I am staring out into the horizon as far as I can
I can't see what's beyond it--but I can feel it.
- Lang Leav

My mind whirls at the prospect of leaving the life I've lived for the past four years, my family, friends, job. The thought of starting over without any of the baggage I've been lugging behind me is intoxicating. I've tried to map out every step of my life, but it somehow still led me back to my hometown despite my best laid plans. A flurry of emotions surrounds me, but Chloe's suggestion remains. Maybe I do need a second chance.

"Are you serious?"

It sounds too good to be true, and my hopes soar. I could leave Tina and my demanding, underpaying job behind. I could move away from Emmalee and Mom and learn to be my own person again, not the shell of a human being I've become. I could leave the memories here in my hometown and try to start over.
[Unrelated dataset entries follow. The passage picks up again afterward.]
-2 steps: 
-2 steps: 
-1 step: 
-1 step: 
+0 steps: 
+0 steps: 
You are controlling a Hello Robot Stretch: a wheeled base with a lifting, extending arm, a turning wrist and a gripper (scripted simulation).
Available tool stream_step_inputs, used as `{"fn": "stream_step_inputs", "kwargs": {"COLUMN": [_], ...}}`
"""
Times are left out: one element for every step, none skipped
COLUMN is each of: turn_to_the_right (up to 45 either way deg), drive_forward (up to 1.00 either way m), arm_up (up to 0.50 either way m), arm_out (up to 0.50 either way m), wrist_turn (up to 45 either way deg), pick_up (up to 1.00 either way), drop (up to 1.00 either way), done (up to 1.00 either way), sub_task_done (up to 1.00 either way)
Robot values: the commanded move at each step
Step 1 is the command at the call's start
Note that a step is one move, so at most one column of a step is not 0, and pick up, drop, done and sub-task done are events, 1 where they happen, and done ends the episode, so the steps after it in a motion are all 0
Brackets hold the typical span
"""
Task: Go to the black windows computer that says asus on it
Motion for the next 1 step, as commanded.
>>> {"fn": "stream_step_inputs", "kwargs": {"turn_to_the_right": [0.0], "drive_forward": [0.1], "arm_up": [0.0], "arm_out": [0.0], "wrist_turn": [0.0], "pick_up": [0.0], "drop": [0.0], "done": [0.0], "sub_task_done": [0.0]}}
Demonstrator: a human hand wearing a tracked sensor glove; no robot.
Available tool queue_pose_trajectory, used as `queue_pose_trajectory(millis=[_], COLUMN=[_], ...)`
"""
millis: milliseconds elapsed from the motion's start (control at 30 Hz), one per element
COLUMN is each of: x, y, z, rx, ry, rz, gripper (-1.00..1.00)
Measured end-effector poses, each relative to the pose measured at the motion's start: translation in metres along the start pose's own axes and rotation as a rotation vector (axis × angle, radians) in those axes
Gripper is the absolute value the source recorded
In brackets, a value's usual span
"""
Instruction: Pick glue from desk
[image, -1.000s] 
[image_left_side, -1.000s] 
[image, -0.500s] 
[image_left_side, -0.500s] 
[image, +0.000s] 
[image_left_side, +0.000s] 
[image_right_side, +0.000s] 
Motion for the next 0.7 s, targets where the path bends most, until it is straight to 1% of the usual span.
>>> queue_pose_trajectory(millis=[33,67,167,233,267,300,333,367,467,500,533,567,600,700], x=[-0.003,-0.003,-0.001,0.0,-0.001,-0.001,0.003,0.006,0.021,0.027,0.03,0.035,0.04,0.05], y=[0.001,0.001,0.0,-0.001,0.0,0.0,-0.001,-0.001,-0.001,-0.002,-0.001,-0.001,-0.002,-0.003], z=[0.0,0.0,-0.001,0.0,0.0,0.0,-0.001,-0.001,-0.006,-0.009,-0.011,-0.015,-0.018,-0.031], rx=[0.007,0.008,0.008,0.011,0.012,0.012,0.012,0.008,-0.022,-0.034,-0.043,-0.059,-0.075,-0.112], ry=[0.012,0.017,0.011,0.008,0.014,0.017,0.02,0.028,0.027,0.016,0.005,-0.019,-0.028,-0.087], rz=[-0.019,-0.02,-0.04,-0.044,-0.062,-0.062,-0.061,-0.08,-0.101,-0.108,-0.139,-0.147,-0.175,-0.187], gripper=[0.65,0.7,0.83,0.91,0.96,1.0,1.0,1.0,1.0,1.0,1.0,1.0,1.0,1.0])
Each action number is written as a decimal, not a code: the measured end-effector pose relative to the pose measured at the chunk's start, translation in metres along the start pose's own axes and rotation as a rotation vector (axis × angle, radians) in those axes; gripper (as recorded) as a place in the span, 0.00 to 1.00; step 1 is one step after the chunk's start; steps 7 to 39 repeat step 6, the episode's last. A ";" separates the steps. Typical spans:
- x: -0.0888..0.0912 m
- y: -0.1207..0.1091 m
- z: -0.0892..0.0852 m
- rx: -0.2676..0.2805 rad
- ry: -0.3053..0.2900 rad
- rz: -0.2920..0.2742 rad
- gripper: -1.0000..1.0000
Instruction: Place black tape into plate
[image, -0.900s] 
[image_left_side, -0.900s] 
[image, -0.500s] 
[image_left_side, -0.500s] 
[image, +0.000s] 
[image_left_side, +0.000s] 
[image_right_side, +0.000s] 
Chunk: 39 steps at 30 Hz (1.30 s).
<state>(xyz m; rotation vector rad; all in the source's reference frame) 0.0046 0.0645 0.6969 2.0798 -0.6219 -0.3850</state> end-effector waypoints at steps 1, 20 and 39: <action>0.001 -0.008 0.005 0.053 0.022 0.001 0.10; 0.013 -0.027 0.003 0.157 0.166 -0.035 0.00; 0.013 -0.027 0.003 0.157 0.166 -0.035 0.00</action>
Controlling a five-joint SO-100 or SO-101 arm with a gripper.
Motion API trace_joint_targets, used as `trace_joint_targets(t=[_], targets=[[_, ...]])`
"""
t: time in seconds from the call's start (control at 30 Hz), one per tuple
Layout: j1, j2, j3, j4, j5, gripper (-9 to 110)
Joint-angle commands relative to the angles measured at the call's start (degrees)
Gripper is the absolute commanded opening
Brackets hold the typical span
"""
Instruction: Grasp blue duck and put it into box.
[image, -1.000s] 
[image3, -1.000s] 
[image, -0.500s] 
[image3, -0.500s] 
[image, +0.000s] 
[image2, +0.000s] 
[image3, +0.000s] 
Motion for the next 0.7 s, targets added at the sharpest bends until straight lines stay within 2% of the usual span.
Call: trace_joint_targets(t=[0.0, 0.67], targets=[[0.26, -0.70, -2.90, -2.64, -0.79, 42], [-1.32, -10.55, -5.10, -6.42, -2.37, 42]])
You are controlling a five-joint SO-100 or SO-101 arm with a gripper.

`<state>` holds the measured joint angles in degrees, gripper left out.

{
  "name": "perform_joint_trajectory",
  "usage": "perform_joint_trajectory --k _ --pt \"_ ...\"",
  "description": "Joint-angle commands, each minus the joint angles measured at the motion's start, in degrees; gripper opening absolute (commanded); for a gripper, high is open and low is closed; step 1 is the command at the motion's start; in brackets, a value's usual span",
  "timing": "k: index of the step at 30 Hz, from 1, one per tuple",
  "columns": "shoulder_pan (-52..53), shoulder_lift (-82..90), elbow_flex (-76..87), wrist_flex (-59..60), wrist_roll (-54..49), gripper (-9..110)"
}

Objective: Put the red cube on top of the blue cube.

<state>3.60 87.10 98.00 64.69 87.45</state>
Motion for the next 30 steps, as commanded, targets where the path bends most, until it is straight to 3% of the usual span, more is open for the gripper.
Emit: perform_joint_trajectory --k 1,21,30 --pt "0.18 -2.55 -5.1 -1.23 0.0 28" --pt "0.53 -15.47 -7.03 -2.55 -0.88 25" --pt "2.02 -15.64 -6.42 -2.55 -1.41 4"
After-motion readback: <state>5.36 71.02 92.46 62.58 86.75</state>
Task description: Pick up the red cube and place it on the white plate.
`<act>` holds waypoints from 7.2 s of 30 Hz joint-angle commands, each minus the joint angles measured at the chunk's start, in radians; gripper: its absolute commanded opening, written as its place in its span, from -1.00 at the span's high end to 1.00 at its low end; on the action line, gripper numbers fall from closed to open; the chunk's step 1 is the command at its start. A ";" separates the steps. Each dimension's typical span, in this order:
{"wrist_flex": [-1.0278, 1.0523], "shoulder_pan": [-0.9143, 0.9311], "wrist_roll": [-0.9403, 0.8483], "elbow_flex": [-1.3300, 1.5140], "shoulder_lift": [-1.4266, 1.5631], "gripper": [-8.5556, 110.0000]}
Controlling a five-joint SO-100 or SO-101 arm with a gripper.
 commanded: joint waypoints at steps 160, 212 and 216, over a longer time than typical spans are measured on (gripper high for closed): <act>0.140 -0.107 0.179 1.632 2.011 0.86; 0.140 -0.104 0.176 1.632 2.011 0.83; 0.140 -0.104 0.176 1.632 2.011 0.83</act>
"One hundred percent. I just--well, I miss you, and it's a good opportunity. At least think about it," Chloe says.

"I...I'll think about it. For sure." A smile takes over my face. "Thank you, Chlo. This is...you're an amazing friend. Thank you."

"Anything for you, Rachel. Let me know."

"I will. Love you."

"Love you too."

I end the call and heave a sigh, my mind skittering through the possibilities. I'm already discontent with my job. I'm only a staff writer, but I do the work of three people with no appreciation or compensation. Tina is horrible to work for, demanding, and vindictive, and I hate going into work every morning. At this point, she's taken the joy out of a job I used to love. Maybe starting somewhere new could resurrect that passion.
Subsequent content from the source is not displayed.